5 thoughts on “CDL – A Cheminformatics Toolkit

  1. Vladimir Chupakhin says:

    Exactly, I can’t find either the download page.

  2. Tobias Kind says:

    Hi Rajarshi,
    A software paper with no software!

    … thats what I thought too, the software seems to be hanging around since March 2006 (in 2005 Morphochem was taken over by Biovertis (Intercell)).

    The link in the PDF is also broken, but the software can be found as an archive file named morpho_1_2_0.tar

    Do a search on cuil or google or a hardlink here:
    http://ftp.heanet.ie/disk1/sourceforge/c/cd/cdelib/

    Isn’t it nice to have sourceforge on a disk array?
    That’s like the internet in-a-box offered by archive.org and Alexa some time ago (when in was less than 2 petabytes).
    http://www.archive.org/about/faqs.php

    I didn’t try to compile it yet but I was chuckling on
    “what little I do is basically ‘C in C++’” Same here, but that’s fair enough. I use a commercial C++ to JAVA converter from Tangible to convert most of the important code snippets I have. I only know three to five C++ hardcore programmers and it just doesn’t make sense to stick to C++ if nobody around you uses it. I am well aware of WIN and LUNIX kernels etc, but in the (open source) cheminformatics field its bending towards JAVA.

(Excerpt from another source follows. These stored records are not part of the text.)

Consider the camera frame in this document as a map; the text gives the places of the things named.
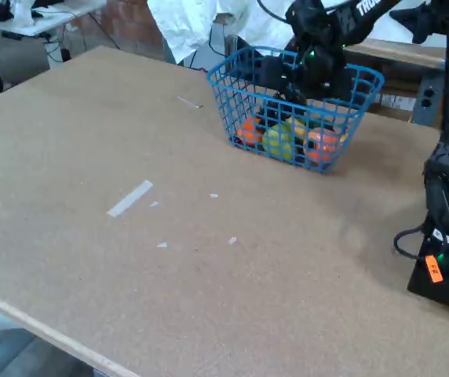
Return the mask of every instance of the orange tag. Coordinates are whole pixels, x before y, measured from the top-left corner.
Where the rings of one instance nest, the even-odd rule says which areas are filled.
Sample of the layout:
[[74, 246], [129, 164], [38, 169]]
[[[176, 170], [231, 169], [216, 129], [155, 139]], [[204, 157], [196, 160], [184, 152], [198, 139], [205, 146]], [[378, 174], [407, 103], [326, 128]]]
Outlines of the orange tag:
[[439, 265], [437, 264], [436, 257], [433, 255], [425, 257], [425, 263], [427, 264], [427, 269], [429, 269], [430, 278], [433, 283], [439, 283], [444, 280]]

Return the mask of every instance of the wire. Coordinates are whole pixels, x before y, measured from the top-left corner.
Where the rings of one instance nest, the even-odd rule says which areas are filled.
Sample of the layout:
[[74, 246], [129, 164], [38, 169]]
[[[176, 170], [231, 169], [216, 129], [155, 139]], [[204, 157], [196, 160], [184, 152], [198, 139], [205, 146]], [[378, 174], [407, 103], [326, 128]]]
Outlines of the wire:
[[198, 51], [195, 51], [194, 53], [193, 53], [193, 58], [192, 58], [192, 61], [190, 62], [190, 66], [188, 67], [188, 68], [191, 68], [192, 66], [193, 66], [193, 61], [195, 60], [195, 56], [196, 56], [196, 53], [197, 53]]
[[[46, 51], [46, 56], [49, 57], [51, 60], [55, 61], [56, 63], [63, 63], [63, 60], [56, 60], [54, 57], [52, 57], [50, 54], [51, 53], [55, 53], [58, 49], [62, 49], [64, 48], [64, 36], [65, 36], [65, 32], [66, 32], [66, 27], [63, 26], [62, 27], [62, 36], [60, 37], [60, 39], [57, 39], [57, 47], [55, 49], [53, 49], [52, 51]], [[45, 42], [46, 45], [52, 45], [55, 42], [51, 42], [49, 39], [47, 39], [47, 41]]]
[[116, 46], [117, 49], [119, 49], [120, 51], [122, 51], [122, 49], [120, 49], [120, 46], [118, 46], [118, 44], [115, 42], [115, 40], [113, 39], [113, 37], [111, 37], [108, 32], [103, 28], [103, 26], [99, 23], [99, 21], [96, 20], [96, 17], [94, 17], [92, 15], [92, 13], [88, 13], [90, 18], [93, 20], [93, 22], [95, 22], [97, 24], [97, 26], [102, 30], [102, 32], [108, 37], [108, 39]]
[[[284, 22], [285, 24], [289, 24], [289, 22], [287, 22], [287, 20], [285, 18], [282, 18], [281, 16], [277, 16], [276, 14], [274, 14], [274, 12], [272, 12], [270, 9], [268, 9], [265, 4], [263, 4], [262, 0], [256, 0], [257, 4], [261, 7], [261, 9], [263, 9], [266, 13], [268, 13], [271, 17], [275, 18], [276, 20], [280, 21], [280, 22]], [[340, 9], [341, 7], [351, 4], [353, 2], [357, 2], [358, 0], [346, 0], [344, 2], [341, 2], [337, 5], [332, 5], [332, 6], [328, 6], [327, 8], [324, 8], [324, 10], [326, 12], [331, 12], [333, 10], [337, 10]]]
[[[434, 221], [434, 224], [437, 227], [437, 229], [439, 229], [441, 236], [443, 237], [440, 251], [438, 251], [437, 253], [434, 254], [434, 257], [437, 257], [438, 255], [441, 255], [446, 251], [448, 243], [447, 243], [447, 237], [446, 237], [445, 231], [440, 227], [440, 225], [438, 223], [436, 223], [436, 221]], [[414, 259], [416, 261], [425, 260], [425, 256], [419, 256], [416, 254], [412, 254], [409, 251], [405, 251], [402, 247], [399, 246], [399, 240], [401, 238], [403, 238], [405, 236], [409, 236], [411, 234], [419, 233], [419, 232], [421, 232], [422, 228], [423, 228], [423, 224], [417, 226], [416, 228], [403, 230], [402, 232], [397, 233], [396, 236], [394, 237], [394, 248], [396, 249], [396, 251], [399, 254], [401, 254], [403, 257], [406, 257], [409, 259]]]
[[265, 4], [263, 4], [263, 2], [261, 0], [256, 0], [257, 4], [261, 7], [261, 9], [263, 9], [266, 13], [268, 13], [271, 17], [275, 18], [276, 20], [280, 21], [280, 22], [284, 22], [285, 24], [289, 24], [287, 22], [286, 19], [277, 16], [276, 14], [274, 14], [274, 12], [272, 12], [270, 9], [268, 9]]
[[[225, 35], [225, 26], [223, 25], [223, 35]], [[212, 45], [210, 44], [210, 42], [212, 41], [212, 27], [210, 28], [210, 35], [209, 35], [209, 47], [211, 50], [213, 50], [214, 53], [216, 53], [217, 55], [221, 55], [222, 57], [224, 57], [225, 55], [223, 53], [219, 53], [218, 51], [216, 51]]]
[[399, 246], [399, 240], [401, 238], [403, 238], [405, 236], [409, 236], [411, 234], [415, 234], [415, 233], [421, 232], [422, 227], [423, 227], [423, 224], [421, 224], [421, 225], [419, 225], [419, 226], [417, 226], [416, 228], [413, 228], [413, 229], [403, 230], [402, 232], [397, 233], [396, 236], [394, 237], [394, 248], [403, 257], [406, 257], [406, 258], [409, 258], [409, 259], [415, 259], [415, 260], [424, 259], [424, 258], [419, 257], [419, 256], [417, 256], [415, 254], [412, 254], [412, 253], [410, 253], [408, 251], [405, 251], [403, 248], [401, 248]]
[[[48, 14], [51, 14], [51, 13], [68, 13], [68, 14], [72, 14], [73, 16], [75, 16], [75, 19], [76, 19], [76, 20], [79, 19], [79, 16], [77, 16], [77, 15], [74, 14], [73, 12], [69, 12], [69, 11], [67, 11], [67, 10], [56, 10], [56, 11], [48, 12], [48, 11], [46, 11], [46, 10], [40, 10], [40, 9], [37, 9], [36, 12], [38, 12], [38, 13], [48, 13]], [[88, 50], [88, 48], [87, 48], [87, 45], [86, 45], [85, 35], [83, 34], [83, 27], [82, 27], [81, 23], [80, 23], [79, 29], [80, 29], [80, 33], [82, 34], [83, 50], [84, 50], [84, 52], [85, 52], [85, 51]]]
[[340, 9], [342, 6], [352, 4], [353, 2], [357, 2], [358, 0], [346, 0], [344, 2], [340, 2], [337, 5], [328, 6], [327, 8], [324, 8], [326, 12], [330, 12], [332, 10]]

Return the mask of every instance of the cork board surface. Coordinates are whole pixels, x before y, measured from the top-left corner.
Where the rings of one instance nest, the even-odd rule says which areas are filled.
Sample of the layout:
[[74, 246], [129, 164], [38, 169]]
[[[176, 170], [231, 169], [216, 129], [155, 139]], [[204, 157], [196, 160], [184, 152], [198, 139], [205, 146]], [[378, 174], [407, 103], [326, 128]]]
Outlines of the cork board surface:
[[372, 57], [381, 57], [433, 69], [444, 69], [446, 55], [446, 49], [441, 47], [389, 42], [372, 38], [366, 39], [359, 45], [348, 46], [345, 49], [354, 53], [363, 53]]
[[311, 173], [229, 146], [201, 72], [94, 50], [0, 95], [0, 311], [113, 376], [448, 375], [392, 253], [437, 138], [366, 115]]

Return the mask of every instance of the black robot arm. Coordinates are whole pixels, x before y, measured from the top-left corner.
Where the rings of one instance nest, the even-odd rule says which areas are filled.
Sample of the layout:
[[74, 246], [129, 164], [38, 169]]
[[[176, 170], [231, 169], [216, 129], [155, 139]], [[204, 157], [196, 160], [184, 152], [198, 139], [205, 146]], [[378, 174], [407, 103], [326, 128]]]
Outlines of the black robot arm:
[[[352, 85], [352, 78], [345, 76], [344, 47], [362, 42], [375, 21], [399, 2], [347, 1], [329, 12], [320, 0], [295, 0], [286, 13], [286, 22], [293, 28], [298, 51], [295, 68], [290, 70], [277, 61], [276, 66], [272, 64], [269, 77], [275, 77], [275, 69], [279, 72], [282, 65], [280, 76], [284, 81], [277, 80], [276, 86], [289, 101], [303, 103], [303, 96], [344, 96]], [[408, 289], [449, 305], [449, 0], [431, 0], [416, 9], [395, 11], [392, 16], [413, 33], [413, 42], [423, 42], [432, 33], [447, 36], [440, 140], [425, 162], [423, 172], [427, 215], [420, 226], [396, 235], [394, 246], [402, 255], [417, 260]], [[266, 67], [274, 59], [267, 60]], [[286, 82], [294, 90], [285, 90]], [[399, 246], [400, 238], [419, 231], [423, 231], [424, 240], [417, 254]], [[427, 277], [424, 262], [427, 256], [439, 262], [439, 269], [445, 276], [442, 284], [433, 284]]]

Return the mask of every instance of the basket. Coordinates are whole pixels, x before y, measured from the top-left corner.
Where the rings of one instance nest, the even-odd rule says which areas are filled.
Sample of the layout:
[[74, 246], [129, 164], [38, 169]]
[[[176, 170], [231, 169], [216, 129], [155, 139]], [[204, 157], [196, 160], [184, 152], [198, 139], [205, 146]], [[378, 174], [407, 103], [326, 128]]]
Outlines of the basket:
[[247, 47], [207, 75], [230, 143], [298, 167], [327, 172], [347, 149], [385, 81], [383, 75], [348, 64], [345, 69], [352, 70], [353, 83], [350, 101], [311, 99], [303, 106], [257, 85], [259, 63], [268, 55], [280, 55], [291, 67], [297, 56], [281, 49]]

    But as Joerg already in 2007 wrote I must applaud and congratulate the authors that the library made its way to open source.
    http://miningdrugs.blogspot.com/2007/06/making-case-chemical-descriptor-library.html

    On the other hand its not that much about open source, assume I can not program in C++ and the community of developers is not growing beyond three the CDL library is doomed (I do not wish that). Would be good if Vladimir could comment on the origin and possible future of the whole project.

    Cheers
    Tobias

  3. Tobias, thanks a lot for the link. I’ll play around with the sources.

    Regarding your comments on C++ – from what I have read in various places, using C++ as C++ takes a significant amount of effort! But even though a lot of cheminformatics is done in Java, I definitely see the role of C/C++ libs – stuff like database backends and so on. Also Python / Ruby frontends such as what OB provides are extremely useful

    However, I will throw out a comment (wearing my asbestos underwear!) that much of cheminformatics is not in need of blazing high performance. If it takes 30 seconds versus 20 seconds to evaluate descriptors, does it really matter? However, I do think it’s important that the core algorithms (DFS, BFS, ring perception, SMILES parsing etc) be as fast as possible.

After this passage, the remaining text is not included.